Monday, August 08, 2011

Braunston was busy (and wet!)

Sunday 7th August

We arrived at Jannock later than anticipated due to the queues of Fords that were completely blocking the A43 whilst trying to get into Silverstone. Their refusal to move over and queue in the left hand lane added 25 minutes to a 1 hour journey.  Simon and Lois were already on-board, having arrived some when after 3am and so the boat was open and ready on our arrival – however Simon and I did a car shuffle first as we had two vehicles available.

We set off at about 11am and went into Braunston tunnel which was remarkably dry considering the rain we’ve had recently. I got the impression we were following more than one boat through and we met seven coming the other way. Lucky for them this wasn’t a Soddit cruise with DJ Brian on board playing Jerusalem and the Dambusters march at loud volume during our passage.

We arrived at the top of Braunston flight to find ourselves fourth in the queue to descend. We paired up with nb Owl and shared the top lock after two lockings of ascending craft had passed.  In the next pound the two boats in front of us were waiting whilst more ascending craft were coming through their lock and it stayed like this for the whole flight.  Brenda  overheard   a woman walking up the towpath telling her friend that she was suffering from “water can envy” after she had observed the nicely painted cans on Owl’s roof.

We parted with Owl at lock 4 as an earlier singleton had broken up another pairing and so every-one was changing partners. The place alongside us as we descended lock 4 was taken by a Willow Wren hire craft with a 10 strong hen party on board – two of which seemed to know what they were doing whilst the rest just watched on in a bemused fashion. We were told that the ‘bride to be’ was still in her bed and was unlikely to surface before the bottom of the flight.  Seventy percent of the crew were still imbibing and getting worse, lock by lock. I’m glad I wasn’t at Hillmorton when they attacked those locks.

Above the bottom lock we found four boats waiting (and a moored butty) and so were unable to move out of the second  lock until two of them had moved into the bottom lock to go down.
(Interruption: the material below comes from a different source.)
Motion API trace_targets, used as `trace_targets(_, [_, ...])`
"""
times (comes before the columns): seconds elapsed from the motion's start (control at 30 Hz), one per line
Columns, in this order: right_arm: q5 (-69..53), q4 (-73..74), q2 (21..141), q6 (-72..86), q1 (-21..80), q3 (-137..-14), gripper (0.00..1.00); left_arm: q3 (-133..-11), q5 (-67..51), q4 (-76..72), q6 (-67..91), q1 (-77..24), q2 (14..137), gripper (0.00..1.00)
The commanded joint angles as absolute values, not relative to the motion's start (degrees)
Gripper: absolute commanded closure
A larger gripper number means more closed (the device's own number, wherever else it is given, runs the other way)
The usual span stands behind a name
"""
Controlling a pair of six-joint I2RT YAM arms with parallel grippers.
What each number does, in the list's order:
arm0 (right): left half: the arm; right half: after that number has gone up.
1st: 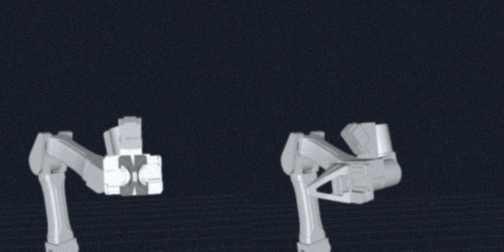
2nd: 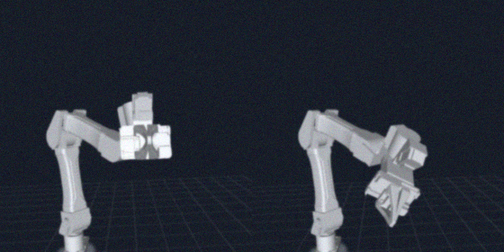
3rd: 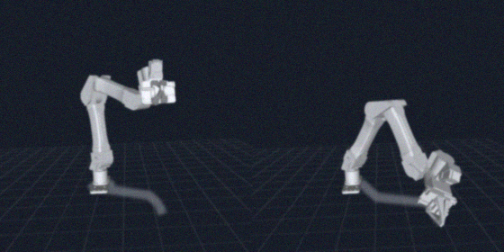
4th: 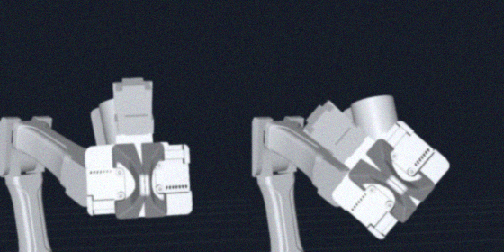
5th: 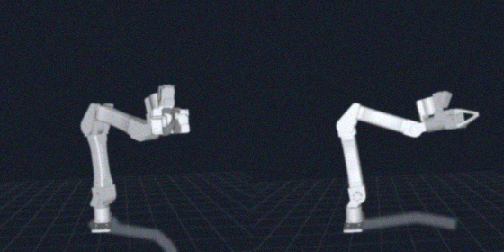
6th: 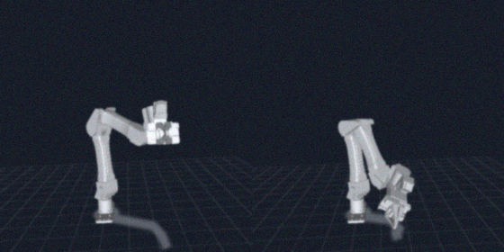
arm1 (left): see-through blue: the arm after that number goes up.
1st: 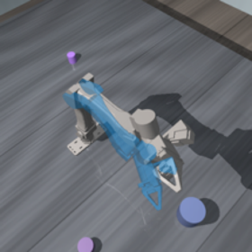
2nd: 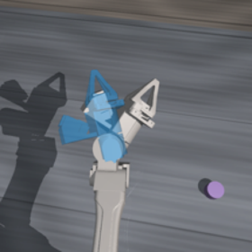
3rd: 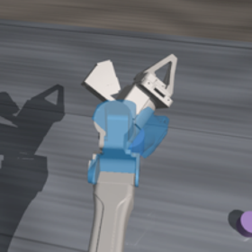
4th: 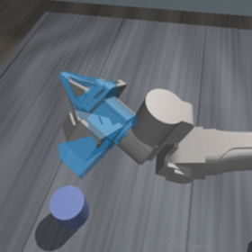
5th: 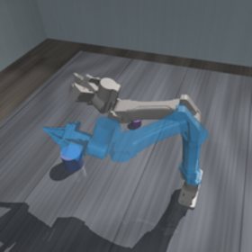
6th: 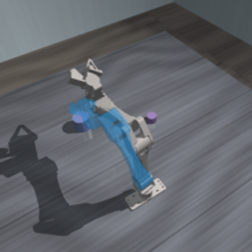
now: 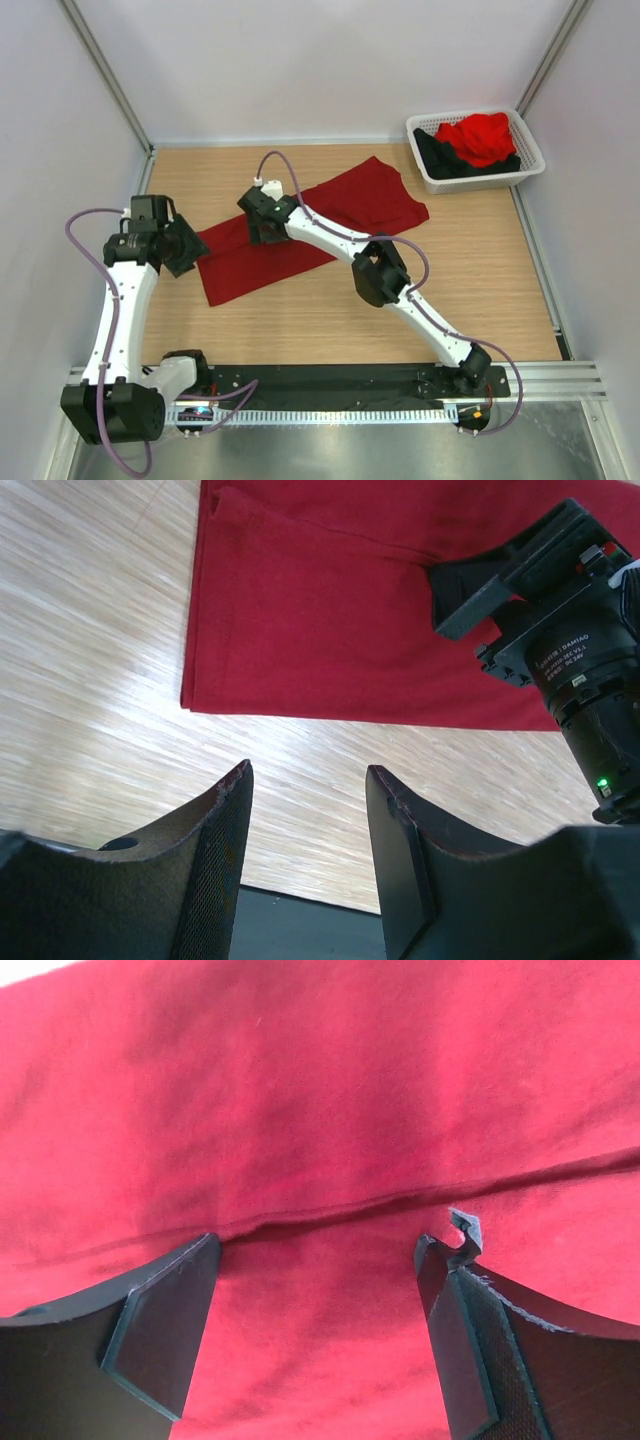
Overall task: Fold and stack the t-shirts
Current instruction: Fold the tshirt
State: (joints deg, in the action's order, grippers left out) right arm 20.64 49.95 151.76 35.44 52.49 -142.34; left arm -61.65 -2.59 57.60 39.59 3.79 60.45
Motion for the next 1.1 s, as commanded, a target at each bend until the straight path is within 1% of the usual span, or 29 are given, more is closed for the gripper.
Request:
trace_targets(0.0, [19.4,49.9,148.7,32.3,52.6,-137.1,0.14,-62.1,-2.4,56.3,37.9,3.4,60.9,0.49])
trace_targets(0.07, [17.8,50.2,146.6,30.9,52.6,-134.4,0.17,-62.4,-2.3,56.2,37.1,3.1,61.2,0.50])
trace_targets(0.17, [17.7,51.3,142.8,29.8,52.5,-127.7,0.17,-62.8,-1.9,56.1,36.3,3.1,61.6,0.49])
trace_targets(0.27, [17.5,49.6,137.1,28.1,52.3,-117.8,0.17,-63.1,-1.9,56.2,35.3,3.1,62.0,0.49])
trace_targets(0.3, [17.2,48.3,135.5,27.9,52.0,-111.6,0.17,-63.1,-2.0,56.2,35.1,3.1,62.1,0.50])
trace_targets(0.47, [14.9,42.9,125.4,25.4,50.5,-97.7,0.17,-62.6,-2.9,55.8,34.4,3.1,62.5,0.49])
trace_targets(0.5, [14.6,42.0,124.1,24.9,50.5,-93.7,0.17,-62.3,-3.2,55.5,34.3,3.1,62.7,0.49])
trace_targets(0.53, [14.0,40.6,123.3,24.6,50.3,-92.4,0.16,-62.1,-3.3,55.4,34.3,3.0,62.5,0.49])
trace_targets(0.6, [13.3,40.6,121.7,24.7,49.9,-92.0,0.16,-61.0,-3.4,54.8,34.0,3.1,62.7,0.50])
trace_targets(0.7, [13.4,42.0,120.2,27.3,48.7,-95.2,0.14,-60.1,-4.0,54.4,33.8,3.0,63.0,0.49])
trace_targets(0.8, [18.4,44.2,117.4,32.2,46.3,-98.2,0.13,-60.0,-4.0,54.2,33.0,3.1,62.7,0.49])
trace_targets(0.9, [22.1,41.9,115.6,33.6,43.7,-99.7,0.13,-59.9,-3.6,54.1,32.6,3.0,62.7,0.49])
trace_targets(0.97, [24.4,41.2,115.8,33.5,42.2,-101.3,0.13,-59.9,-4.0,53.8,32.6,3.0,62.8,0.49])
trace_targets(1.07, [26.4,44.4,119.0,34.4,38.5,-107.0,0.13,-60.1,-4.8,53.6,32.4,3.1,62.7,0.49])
This also meant that the two ascending boats wanted to get into the lock we were still in. After the WW boat had moved out, one of the ascending pair came in beside Jannock so that the chain could move and Jannock could get out – you know, like one of those puzzles where you have to move the squares around inside a frame.  We then had to change partners again and the hen party went down with Owl who was now a singleton and we were joined by yet another partner – a bit like country dancing I suppose.
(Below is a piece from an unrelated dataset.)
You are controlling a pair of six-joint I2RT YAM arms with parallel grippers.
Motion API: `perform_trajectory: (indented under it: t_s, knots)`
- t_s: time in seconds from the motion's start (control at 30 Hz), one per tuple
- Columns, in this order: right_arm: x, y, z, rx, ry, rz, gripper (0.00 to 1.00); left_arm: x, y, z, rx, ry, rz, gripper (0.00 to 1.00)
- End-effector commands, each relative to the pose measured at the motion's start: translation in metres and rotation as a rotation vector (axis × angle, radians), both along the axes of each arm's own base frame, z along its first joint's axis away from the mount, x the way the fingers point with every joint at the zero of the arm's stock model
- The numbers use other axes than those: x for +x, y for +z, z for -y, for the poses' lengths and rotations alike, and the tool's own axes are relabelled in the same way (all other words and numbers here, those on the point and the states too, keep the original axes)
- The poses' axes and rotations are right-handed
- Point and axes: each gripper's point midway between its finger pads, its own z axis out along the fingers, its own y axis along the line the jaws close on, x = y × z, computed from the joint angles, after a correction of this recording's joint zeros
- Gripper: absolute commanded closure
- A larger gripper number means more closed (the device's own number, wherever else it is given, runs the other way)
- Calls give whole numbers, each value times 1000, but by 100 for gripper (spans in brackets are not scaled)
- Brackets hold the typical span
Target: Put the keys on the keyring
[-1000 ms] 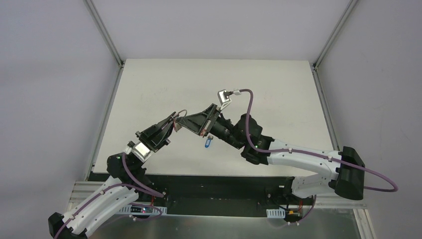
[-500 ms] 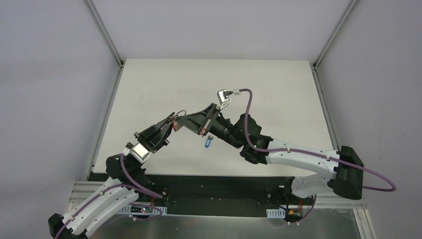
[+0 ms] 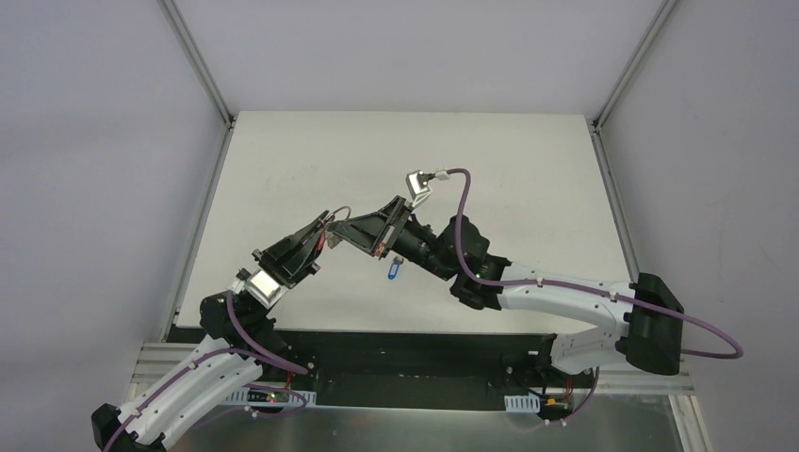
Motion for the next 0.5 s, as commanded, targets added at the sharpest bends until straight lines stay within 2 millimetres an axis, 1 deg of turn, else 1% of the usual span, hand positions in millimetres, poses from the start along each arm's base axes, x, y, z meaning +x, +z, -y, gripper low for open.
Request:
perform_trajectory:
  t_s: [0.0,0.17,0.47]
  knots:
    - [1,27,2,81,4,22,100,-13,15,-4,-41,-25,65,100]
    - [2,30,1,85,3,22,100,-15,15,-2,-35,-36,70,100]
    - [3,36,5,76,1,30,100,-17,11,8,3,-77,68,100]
Whilst we waited above the bottom lock, the heavens opened with a really heavy rain storm so Simon and Lois rushed inside whilst Brenda and I got us down through the lock. By the time we were out, Brenda was completely soaked below the waist and so I sent her in to get changed and I took over the tiller. After all, I was in shorts and sandals below my waterproof coat so it didn’t matter about my lower half getting wet. I steered us past the junction and onto the North Oxford canal where we found ourselves ahead of a group of three boats.

The rain stopped and the sun came out again and funnily enough so did our crew ;^) and so it was time to teach Lois to steer Jannock. For a first timer she did quite well, only getting wobbly a couple of times when instinct says push the tiller when she really needed to pull it.  She appreciated my ‘New steerer top tip’ – point the wooden end of the tiller bar towards what you want to MISS!

We ended the day, after mooring up, with a nice hot curry that had been cooking away in the slow cooker all the time we were moving. A quick wash-up and lock-up before we took them back to Simon’s car and said farewell. They were heading back to Manchester and us down to Oxford.